EXERCISE DIRECTIONS
Find each line of the material below in which the word "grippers" occurs, and return it.
··· INPUT DATA
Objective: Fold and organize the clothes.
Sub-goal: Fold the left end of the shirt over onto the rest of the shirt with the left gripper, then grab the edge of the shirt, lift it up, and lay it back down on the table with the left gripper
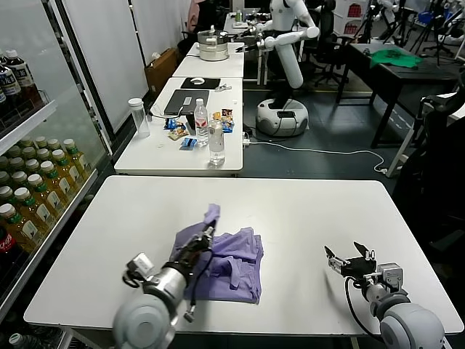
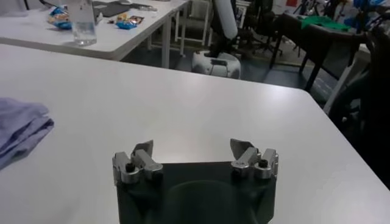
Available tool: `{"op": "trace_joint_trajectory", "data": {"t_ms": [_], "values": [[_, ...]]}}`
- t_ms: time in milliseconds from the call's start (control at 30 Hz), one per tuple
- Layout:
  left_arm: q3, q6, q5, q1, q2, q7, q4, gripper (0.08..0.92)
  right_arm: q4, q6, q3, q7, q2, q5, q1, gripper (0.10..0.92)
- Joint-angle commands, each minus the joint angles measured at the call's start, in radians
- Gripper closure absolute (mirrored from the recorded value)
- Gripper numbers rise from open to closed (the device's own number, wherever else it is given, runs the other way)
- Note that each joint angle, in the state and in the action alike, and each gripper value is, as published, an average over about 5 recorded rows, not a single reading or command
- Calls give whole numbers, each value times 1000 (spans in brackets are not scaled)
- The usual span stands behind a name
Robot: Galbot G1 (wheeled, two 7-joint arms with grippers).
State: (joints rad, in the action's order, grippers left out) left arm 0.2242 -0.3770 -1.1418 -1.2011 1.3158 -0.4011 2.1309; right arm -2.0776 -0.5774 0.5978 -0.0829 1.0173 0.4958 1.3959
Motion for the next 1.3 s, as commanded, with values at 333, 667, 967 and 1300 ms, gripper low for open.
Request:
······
FINISHED TASK
Robot: Galbot G1 (wheeled, two 7-joint arms with grippers).
State: (joints rad, in the action's order, grippers left out) left arm 0.2242 -0.3770 -1.1418 -1.2011 1.3158 -0.4011 2.1309; right arm -2.0776 -0.5774 0.5978 -0.0829 1.0173 0.4958 1.3959

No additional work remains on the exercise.